Present study reports the influence of various orifice shapes (circular, square, triangular, and elliptical) on the local and average heat transfer properties of a metal foamed surface for a varied range of Reynolds number (Re = 10000 –30,000) and plate to nozzle distances (z/d = 1–10) by employing thermal imaging techniques. A copper open-cell metal foam (OCMF) with a porosity of 90% and a pores per inch (PPI) value of 20 is attached to the flat plate. The thermal behavior of the thin foil in conjunction with the OCMF employing various orifices is observed to be better than that of the smooth foil. The enhancement in heat transfer at the stagnation point for circular, elliptical, square, and triangular orifices with metal foamed plate is observed to be around 76%, 64%, 54%, and 55%, respectively, for Re = 10000. The hot surface integrated with metal foam exhibits improvements in the local thermal characteristics with distinct orifice configurations. A dimensionless foam enhancement factor was defined to assess the influence of foam on jet impingement heat transfer. The foam effect is particularly noticeable in the impingement zone compared to the wall jet region. Compared to other parameters, the nozzle-to-plate distance has a significant effect on the enhancement factor. For z/d ≤4, the improvement in local heat transfer is observed in the stagnation region (x/d ≤2); while, for a higher value of nozzle to plate distance (z/d $>$6), a uniform augmentation in thermal performance is noted across the entire heated surface.

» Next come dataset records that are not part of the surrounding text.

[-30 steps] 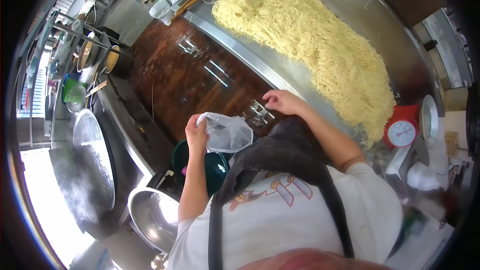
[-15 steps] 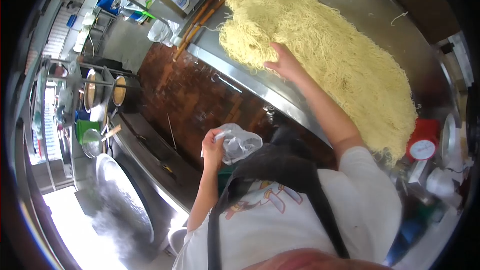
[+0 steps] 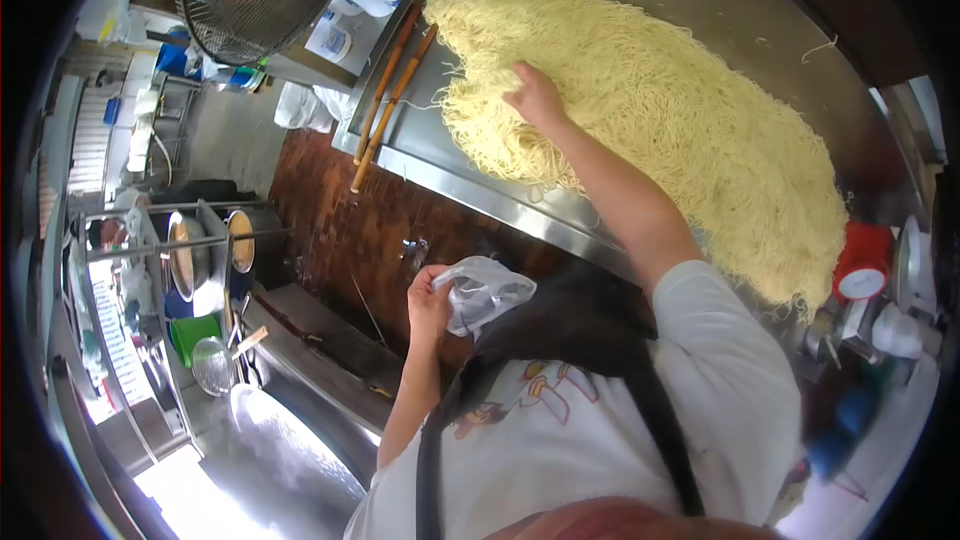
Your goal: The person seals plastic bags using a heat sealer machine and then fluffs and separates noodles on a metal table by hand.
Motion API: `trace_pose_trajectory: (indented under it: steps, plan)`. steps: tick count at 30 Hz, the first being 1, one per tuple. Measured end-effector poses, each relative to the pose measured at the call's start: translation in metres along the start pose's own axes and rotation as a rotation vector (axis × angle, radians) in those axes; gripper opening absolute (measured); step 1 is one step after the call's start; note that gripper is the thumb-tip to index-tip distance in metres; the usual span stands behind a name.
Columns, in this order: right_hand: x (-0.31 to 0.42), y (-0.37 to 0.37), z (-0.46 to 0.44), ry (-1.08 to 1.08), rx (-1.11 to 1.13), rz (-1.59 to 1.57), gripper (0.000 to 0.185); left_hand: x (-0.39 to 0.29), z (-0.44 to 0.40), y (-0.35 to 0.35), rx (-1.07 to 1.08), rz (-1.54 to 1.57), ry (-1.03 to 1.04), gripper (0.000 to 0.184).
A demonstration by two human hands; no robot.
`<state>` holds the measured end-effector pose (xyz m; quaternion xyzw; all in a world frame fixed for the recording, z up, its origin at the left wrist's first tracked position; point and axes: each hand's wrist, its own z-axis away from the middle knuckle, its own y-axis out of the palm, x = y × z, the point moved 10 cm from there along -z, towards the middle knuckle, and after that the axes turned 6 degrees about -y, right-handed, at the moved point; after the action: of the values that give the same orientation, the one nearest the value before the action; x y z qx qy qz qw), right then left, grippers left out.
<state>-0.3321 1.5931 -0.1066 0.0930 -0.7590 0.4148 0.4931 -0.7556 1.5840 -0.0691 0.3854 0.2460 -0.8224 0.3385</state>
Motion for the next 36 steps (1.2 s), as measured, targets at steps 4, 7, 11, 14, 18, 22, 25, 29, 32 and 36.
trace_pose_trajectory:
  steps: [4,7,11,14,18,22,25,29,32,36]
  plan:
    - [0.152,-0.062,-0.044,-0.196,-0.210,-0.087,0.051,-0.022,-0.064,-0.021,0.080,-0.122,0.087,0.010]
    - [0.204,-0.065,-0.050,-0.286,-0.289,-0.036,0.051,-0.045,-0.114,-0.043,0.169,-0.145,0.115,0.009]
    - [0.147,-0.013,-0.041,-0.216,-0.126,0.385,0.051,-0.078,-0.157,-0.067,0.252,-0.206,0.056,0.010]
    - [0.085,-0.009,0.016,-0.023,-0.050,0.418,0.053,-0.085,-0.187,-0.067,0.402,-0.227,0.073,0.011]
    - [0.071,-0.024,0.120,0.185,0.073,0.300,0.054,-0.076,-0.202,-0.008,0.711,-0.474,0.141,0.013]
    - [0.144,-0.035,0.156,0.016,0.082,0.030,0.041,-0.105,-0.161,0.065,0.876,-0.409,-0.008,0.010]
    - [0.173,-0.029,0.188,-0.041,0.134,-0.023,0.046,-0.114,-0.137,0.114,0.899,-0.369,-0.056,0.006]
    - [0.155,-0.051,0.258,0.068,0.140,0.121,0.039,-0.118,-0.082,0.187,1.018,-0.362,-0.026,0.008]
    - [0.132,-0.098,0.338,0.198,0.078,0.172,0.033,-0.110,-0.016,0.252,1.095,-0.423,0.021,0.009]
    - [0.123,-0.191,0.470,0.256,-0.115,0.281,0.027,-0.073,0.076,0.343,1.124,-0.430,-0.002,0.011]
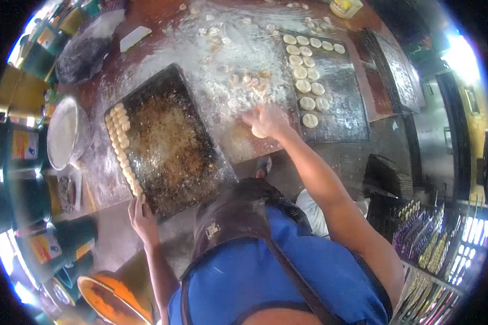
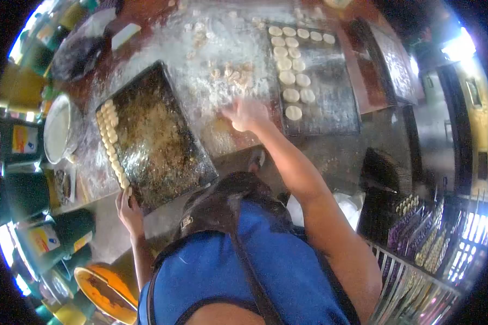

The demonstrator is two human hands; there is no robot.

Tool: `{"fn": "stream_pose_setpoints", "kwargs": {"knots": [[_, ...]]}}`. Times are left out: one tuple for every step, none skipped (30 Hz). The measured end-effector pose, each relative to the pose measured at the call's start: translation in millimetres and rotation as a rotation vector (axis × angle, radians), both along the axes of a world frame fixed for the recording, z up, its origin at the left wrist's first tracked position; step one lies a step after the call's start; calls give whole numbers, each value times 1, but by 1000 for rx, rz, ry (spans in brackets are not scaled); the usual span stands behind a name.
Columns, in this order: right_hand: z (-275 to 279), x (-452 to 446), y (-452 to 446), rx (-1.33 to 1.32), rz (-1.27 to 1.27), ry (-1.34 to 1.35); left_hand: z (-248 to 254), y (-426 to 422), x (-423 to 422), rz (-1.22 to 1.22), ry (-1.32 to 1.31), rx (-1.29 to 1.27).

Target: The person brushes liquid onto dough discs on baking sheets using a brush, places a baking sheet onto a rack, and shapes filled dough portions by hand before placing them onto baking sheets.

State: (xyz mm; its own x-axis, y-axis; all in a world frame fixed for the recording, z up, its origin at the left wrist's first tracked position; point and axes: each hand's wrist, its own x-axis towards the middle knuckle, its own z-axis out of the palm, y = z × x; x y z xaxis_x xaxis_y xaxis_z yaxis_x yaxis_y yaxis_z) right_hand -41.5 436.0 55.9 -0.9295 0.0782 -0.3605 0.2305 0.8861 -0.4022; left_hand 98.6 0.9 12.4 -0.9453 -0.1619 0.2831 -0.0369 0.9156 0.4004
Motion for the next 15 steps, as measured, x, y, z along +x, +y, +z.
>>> {"fn": "stream_pose_setpoints", "kwargs": {"knots": [[12, 5, 9, 0, 17, -347, 0, -5, 2, -86, 26, 33], [-4, 23, 19, -8, 79, -36, -3, -9, 2, -110, 30, 51], [-15, 35, 23, 12, 52, -37, -7, -12, 1, -98, 42, -5], [-21, 43, 27, -165, 65, 34, -12, -12, -4, -85, 55, -57], [-23, 50, 37, -342, 78, 107, -16, -19, -14, -110, 54, -35], [-10, 55, 54, -321, 209, 164, -18, -29, -26, -128, 111, -65], [17, 63, 66, -307, 187, 162, -15, -31, -38, -143, 169, -98], [49, 71, 74, -284, -44, 228, -4, -18, -49, -159, 167, -87], [65, 79, 87, -261, -271, 289, 13, 1, -64, -67, 255, 147], [67, 89, 110, -173, -349, 445, 27, 21, -78, 32, 337, 378], [67, 95, 133, -84, -420, 603, 34, 40, -92, 28, 332, 379], [53, 100, 149, -83, -424, 599, 41, 60, -108, 68, 133, 378], [29, 106, 165, 4, -438, 510, 48, 85, -124, 109, -65, 374], [13, 110, 176, 87, -455, 416, 57, 123, -134, 102, -110, 635], [6, 115, 179, 79, -466, 408, 66, 165, -140, 93, -158, 892]]}}
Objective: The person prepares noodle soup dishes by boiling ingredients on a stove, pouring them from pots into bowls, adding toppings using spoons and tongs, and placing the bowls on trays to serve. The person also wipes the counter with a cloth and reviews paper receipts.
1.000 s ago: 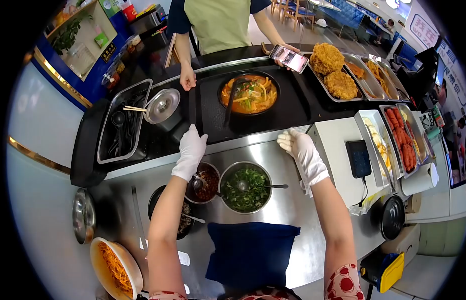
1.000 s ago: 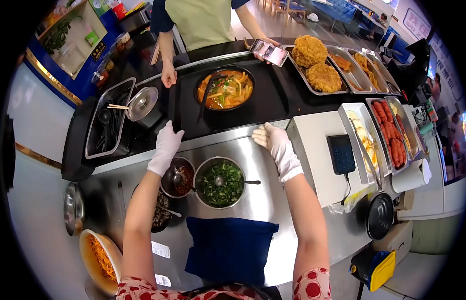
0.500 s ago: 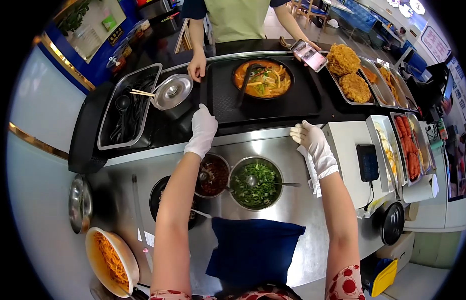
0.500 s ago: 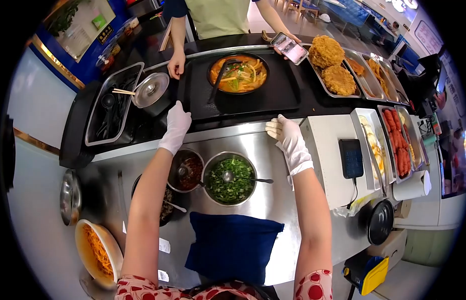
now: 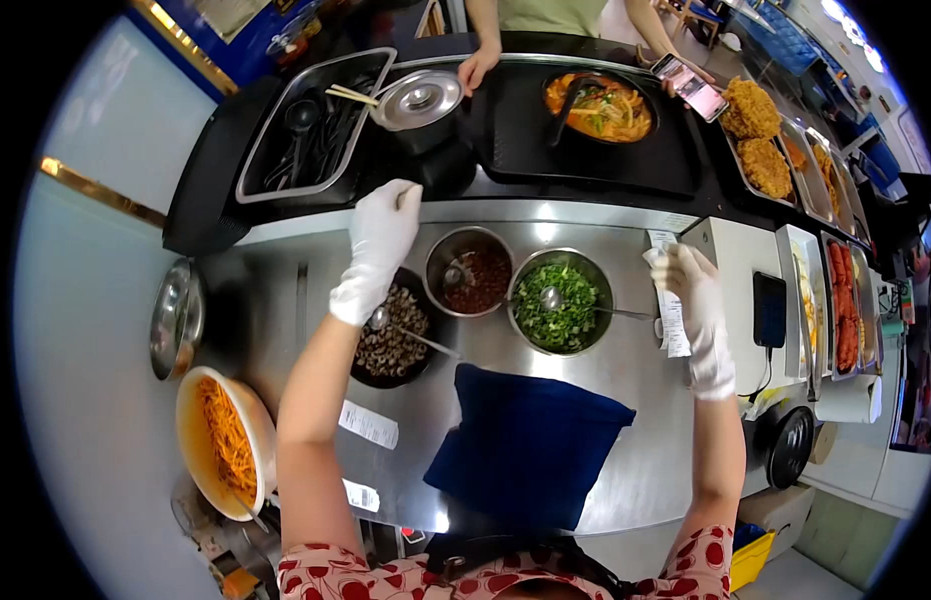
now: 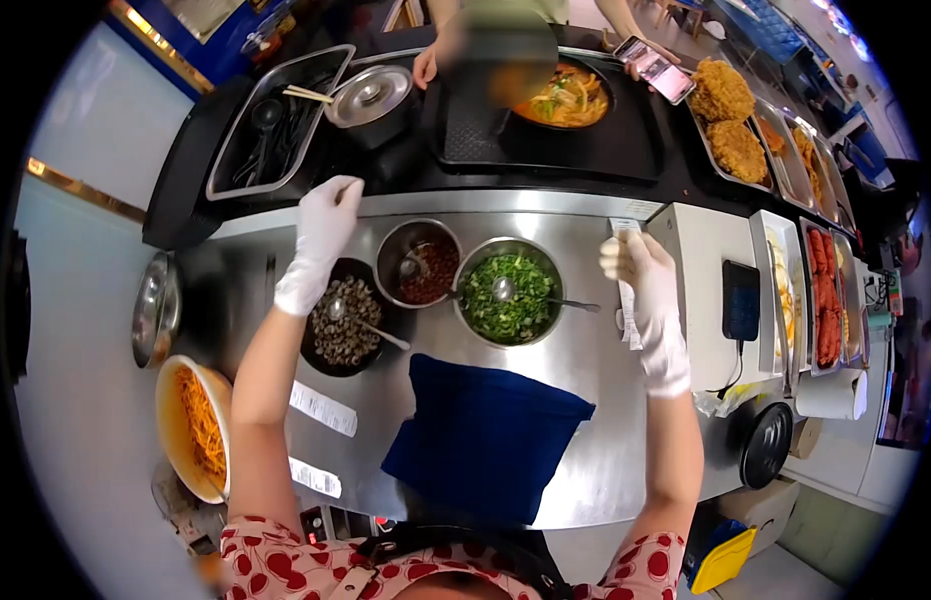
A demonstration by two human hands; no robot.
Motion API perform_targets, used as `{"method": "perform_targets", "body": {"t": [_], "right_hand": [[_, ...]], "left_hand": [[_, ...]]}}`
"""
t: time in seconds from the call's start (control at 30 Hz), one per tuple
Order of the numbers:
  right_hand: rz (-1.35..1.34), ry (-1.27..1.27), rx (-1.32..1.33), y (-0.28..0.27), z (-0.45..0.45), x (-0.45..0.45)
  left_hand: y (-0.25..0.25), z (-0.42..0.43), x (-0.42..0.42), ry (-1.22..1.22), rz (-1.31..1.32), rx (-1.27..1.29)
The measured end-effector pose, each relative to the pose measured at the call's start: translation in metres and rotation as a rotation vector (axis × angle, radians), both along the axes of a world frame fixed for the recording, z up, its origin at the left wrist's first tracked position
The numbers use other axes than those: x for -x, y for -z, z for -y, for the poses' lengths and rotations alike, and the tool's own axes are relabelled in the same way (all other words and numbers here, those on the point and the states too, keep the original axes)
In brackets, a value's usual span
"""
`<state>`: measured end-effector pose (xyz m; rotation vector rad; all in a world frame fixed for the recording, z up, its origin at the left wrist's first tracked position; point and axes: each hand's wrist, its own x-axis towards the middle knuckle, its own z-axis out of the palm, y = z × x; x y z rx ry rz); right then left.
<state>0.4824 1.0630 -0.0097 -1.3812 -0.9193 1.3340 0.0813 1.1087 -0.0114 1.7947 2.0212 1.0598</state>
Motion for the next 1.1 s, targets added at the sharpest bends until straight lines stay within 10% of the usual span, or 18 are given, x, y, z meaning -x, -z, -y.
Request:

Elliptical and circular orifices exhibit better thermal performance compared to square and triangular orifices. The findings demonstrate that the foam-integrated foil significantly enhances heat transfer performance, particularly at increasing impinging distances.

KEYWORDS:

• Air-jet impingement
• metal foam
• orifice
• Reynolds number
• Nusselt number
• heat transfer characteristics

Nomenclature

$A_s$	=	Surface area
$\mathit{d}$	=	Orifice equivalent diameter
$\mathit{D}$	=	Orifice pipe diameter
$\mathit{h}$	=	Convective heat transfer coefficient
I	=	Current
$\mathit{k}$	=	Thermal conductivity of coolant
$\mathit{l}/\mathit{D}$	=	Length-to-orifice pipe diameter ratio
$\dot{\text{m}}$	=	Quantity of air supplied per second
$\mathit{Nu}$	=	Nusselt number
$\mathit{Re}$	=	Reynolds number
$\mathit{t}$	=	Orifice plate thickness
$\mathit{t}/\mathit{d}$	=	Orifice plate thickness to diameter ratio
$\mathit{x}/\mathit{d}$	=	Dimensionless distance from point of impingement
$q_{\mathit{conv},\mathit{i}}$	=	Convective heat flux
$q_{\mathit{gen},\mathit{i}}$	=	Plate generated heat per unit area (W/m2)
$q_{\mathit{loss},\mathit{i}}$	=	Atmospheric heat loss per unit area (W/m2)
$T_s$	=	Target surface temperature
$T_{\mathit{aw}}$	=	Adiabatic wall temperature
$\mathit{z}/\mathit{d}$	=	Dimensionless distance from orifice exit
Abbreviations	=
FEF	=	Foam enhancement factor
AR	=	Aspect ratio
OCMF	=	Open-cell metal foam
PPI	=	Pores per inch fps frames per second
fps	=	Frames per second

Disclosure statement

No potential conflict of interest was reported by the author(s).